Understanding the data structure behind the index isn't academic trivia. It's the model that lets you reason about which indexes to create and why.
The core idea
A B+ tree is a self-balancing tree data structure where every leaf node is at the same depth, internal nodes store keys used for navigation, and all actual data pointers live in the leaf nodes, which are linked together in a sorted chain. This structure guarantees O(log n) lookup, O(log n) insertion, and efficient range scans — all on data far too large to fit in memory.
The analogy: a library catalogue with a sorted shelf
Imagine a library where books are shelved alphabetically by author. To find all books by authors from "King" to "McEwan":
- Start at the catalogue index — the top-level guide showing which floor and aisle covers "K"
- Walk to the aisle, then to the shelf labelled "K"
- Scan along the shelf from "King" until you reach "McEwan", collecting every book in between
The catalogue is the internal nodes of the B+ tree — purely navigational, not the actual data. The shelves with the books are the leaf nodes — the actual data, sorted and physically adjacent. The ability to scan along the shelf once you've found the start is the linked leaf list.
Without this structure, finding all books from K to M means checking every book in the library. With it, you navigate once and scan linearly. This is why B+ trees make range queries fast.
How it works
The B-tree
A B-tree (balanced tree) has three properties that make it suited to database storage:
Balanced: all leaf nodes are at the same depth. There's no "lucky path" where some lookups are faster than others — every key lookup traverses exactly the same number of levels.
Wide, not deep: each node can hold many keys (often hundreds), not just two like a binary tree. A B-tree with branching factor 200 and 50 million rows has depth log₂₀₀(50,000,000) ≈ 4 levels. Four disk reads to find any row in a 50 million row table.
On-disk friendly: each node is sized to match a disk page (typically 8KB or 16KB). Reading a node requires exactly one disk I/O. Binary trees need one disk read per level and may have millions of levels on large datasets. B-trees minimise disk reads by keeping branching factor high.
The B+ tree (what databases actually use)
PostgreSQL, MySQL InnoDB, and most relational databases use B+ trees rather than plain B-trees. The key differences:
Internal nodes store keys only, not data. In a plain B-tree, internal nodes can store full row data. In a B+ tree, internal nodes store only keys used for navigation. This means more keys fit in each internal node, increasing the branching factor and reducing tree depth.

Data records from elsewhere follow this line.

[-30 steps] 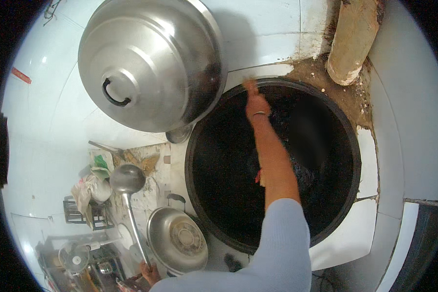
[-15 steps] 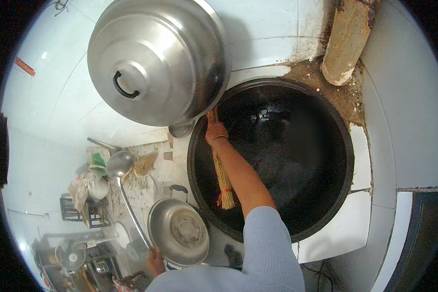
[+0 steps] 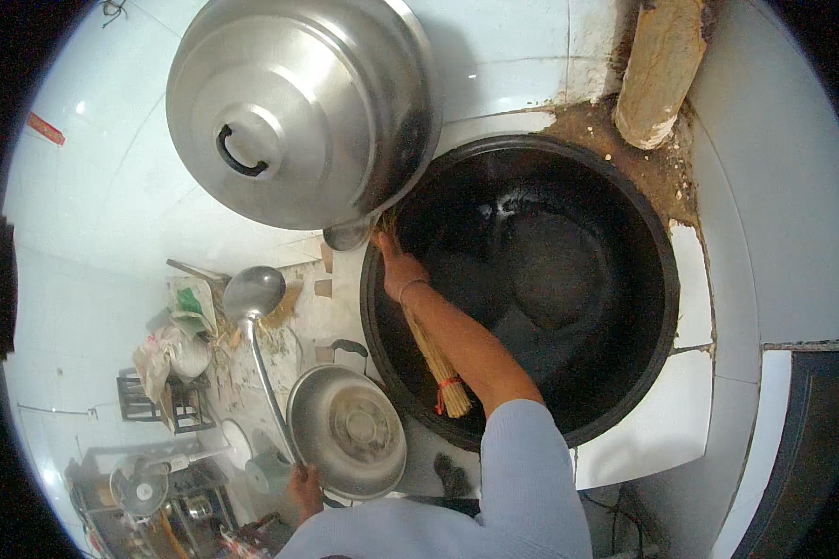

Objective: The person fills a metal ladle with water from a sink and pours it into a large wok on a stove. They then use a straw broom to scrub the inside of the wok and a metal pot. The person rinses the broom and ladle under the tap and places them in the sink.

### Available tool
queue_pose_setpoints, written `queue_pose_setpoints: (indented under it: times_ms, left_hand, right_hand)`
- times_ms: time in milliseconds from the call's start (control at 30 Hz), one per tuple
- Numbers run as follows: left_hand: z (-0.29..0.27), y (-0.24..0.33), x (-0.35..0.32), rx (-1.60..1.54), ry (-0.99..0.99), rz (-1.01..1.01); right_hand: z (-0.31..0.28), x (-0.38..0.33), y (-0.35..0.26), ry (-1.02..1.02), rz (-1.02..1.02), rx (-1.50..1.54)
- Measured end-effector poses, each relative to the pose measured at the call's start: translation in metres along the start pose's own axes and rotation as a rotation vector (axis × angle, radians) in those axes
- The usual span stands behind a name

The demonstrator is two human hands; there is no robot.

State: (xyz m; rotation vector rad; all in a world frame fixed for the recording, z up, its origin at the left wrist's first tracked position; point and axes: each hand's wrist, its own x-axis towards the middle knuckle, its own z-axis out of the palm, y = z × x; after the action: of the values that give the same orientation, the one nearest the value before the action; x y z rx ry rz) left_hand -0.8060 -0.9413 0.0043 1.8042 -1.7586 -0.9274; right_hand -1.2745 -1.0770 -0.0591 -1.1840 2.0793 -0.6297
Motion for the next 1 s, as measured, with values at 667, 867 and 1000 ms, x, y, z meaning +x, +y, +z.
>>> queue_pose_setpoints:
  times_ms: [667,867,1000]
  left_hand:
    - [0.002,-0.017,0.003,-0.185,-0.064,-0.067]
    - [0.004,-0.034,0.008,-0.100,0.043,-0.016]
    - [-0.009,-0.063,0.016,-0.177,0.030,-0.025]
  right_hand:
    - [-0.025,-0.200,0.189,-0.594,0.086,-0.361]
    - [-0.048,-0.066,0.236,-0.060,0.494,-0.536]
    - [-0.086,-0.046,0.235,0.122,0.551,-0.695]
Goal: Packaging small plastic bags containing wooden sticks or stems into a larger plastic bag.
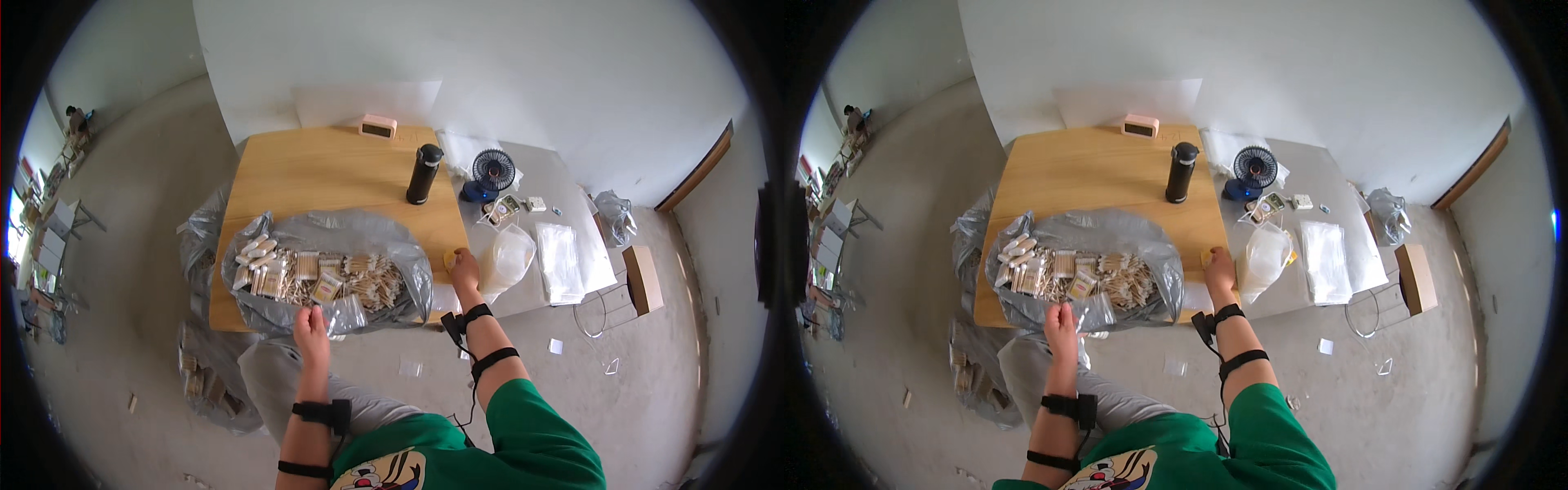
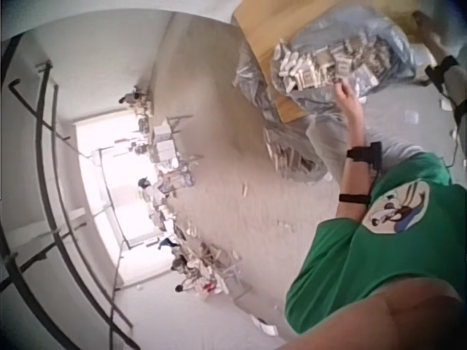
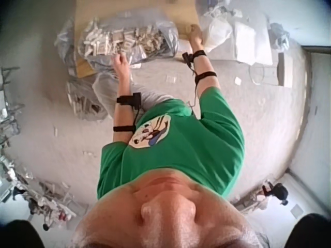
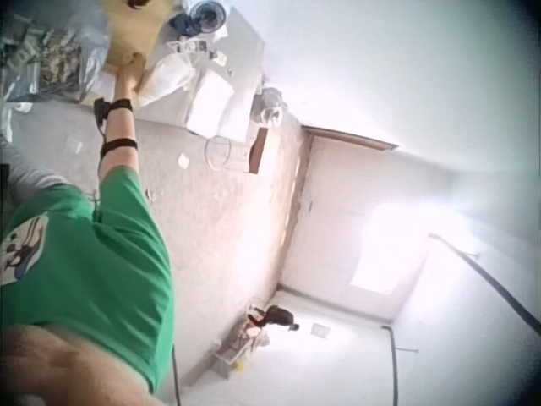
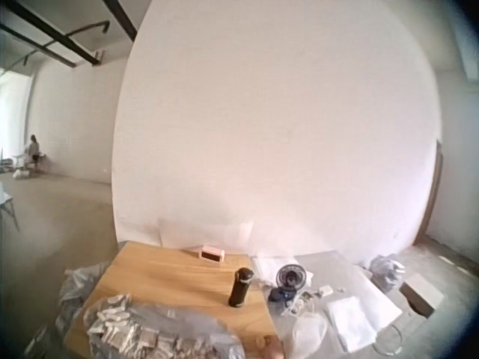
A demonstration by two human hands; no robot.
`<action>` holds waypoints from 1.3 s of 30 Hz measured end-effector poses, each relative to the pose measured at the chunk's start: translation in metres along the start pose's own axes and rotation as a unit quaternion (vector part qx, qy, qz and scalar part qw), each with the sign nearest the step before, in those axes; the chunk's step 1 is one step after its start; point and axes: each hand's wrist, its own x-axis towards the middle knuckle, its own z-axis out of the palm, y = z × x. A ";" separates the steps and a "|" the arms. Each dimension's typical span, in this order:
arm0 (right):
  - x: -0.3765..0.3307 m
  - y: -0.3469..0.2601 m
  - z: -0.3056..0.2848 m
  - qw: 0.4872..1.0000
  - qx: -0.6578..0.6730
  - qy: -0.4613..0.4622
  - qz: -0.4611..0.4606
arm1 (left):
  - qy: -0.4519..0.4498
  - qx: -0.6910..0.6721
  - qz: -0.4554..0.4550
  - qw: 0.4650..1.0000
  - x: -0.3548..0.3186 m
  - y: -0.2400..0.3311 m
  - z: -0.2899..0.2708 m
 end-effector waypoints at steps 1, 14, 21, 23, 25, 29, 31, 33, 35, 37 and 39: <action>0.005 -0.003 -0.002 0.997 -0.028 -0.053 0.040 | 0.002 0.006 0.034 0.999 -0.006 0.010 -0.001; -0.049 -0.057 -0.043 0.986 0.134 0.039 -0.093 | -0.104 -0.045 0.001 0.994 -0.033 0.048 0.029; -0.149 -0.090 -0.080 0.863 0.476 -0.160 0.049 | -0.173 -0.019 0.080 0.981 -0.055 0.068 0.063; -0.159 -0.090 -0.094 0.818 0.508 -0.227 0.147 | -0.205 -0.015 0.061 0.977 -0.059 0.067 0.065; -0.156 -0.074 -0.090 0.855 0.477 -0.159 0.126 | -0.216 -0.047 0.051 0.974 -0.060 0.057 0.066; -0.127 -0.017 -0.073 0.896 0.417 -0.053 0.144 | -0.146 -0.016 0.040 0.988 -0.041 0.036 0.049; -0.109 0.013 -0.057 0.954 0.249 0.037 0.165 | -0.126 -0.006 0.025 0.992 -0.026 0.025 0.037; -0.097 0.020 -0.048 0.969 0.202 0.049 0.134 | -0.114 -0.001 0.024 0.993 -0.014 0.018 0.025; -0.090 0.013 -0.046 0.975 0.139 -0.012 0.174 | -0.086 0.003 0.050 0.995 -0.004 0.010 0.013; -0.089 0.007 -0.040 0.990 0.035 -0.006 0.137 | -0.086 0.012 0.014 0.996 0.002 0.014 0.006; -0.089 -0.004 -0.036 0.994 -0.065 -0.004 0.090 | -0.062 0.021 -0.010 0.998 0.008 0.009 -0.004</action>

All data lives in leaf nodes. Leaf nodes contain the indexed key value and a pointer to the actual row on disk (the "heap file pointer" in PostgreSQL). Retrieving the full row requires following this pointer — unless the index is a covering index, in which case the leaf node contains everything the query needs.
Leaf nodes are linked. Adjacent leaf nodes hold pointers to the next leaf node, forming a sorted linked list of all indexed keys. This is the feature that makes range queries efficient.
A lookup: finding short_code = 'x7Kp2'
Starting from the root (internal node):
Root: ['aaa', 'mno', 'zzz']
↓ ↓ ↓
[A–M] [M–Z] [>Z]
- Compare
'x7Kp2'against root keys → falls in[M–Z]branch - Navigate to the M–Z internal node, compare again → narrow to sub-range
- Continue navigating internal nodes (3–4 levels for 50M rows)
- Arrive at the leaf node containing
'x7Kp2'→ read the row pointer - Follow the pointer to the actual row in the table heap
Total: 4–5 node reads (disk I/Os), not 50 million row comparisons.
A range scan: finding all links created between two dates
SELECT * FROM links WHERE created_at BETWEEN '2025-01-01' AND '2025-01-31';
With a B+ tree index on created_at:
- Navigate the tree to the leaf node containing
'2025-01-01' - Follow the linked-list pointer to the next leaf, then the next, collecting all rows with
created_at ≤ '2025-01-31' - Stop when the key value exceeds the upper bound
The linked leaf list means range scans are sequential reads along the leaf level — fast, cache-friendly, and proportional only to the number of matching rows, not the total table size.
This is why B+ trees handle range queries well. It's also why a B+ tree index on a column used in ORDER BY eliminates the need for a sort step — the data is already in order at the leaf level.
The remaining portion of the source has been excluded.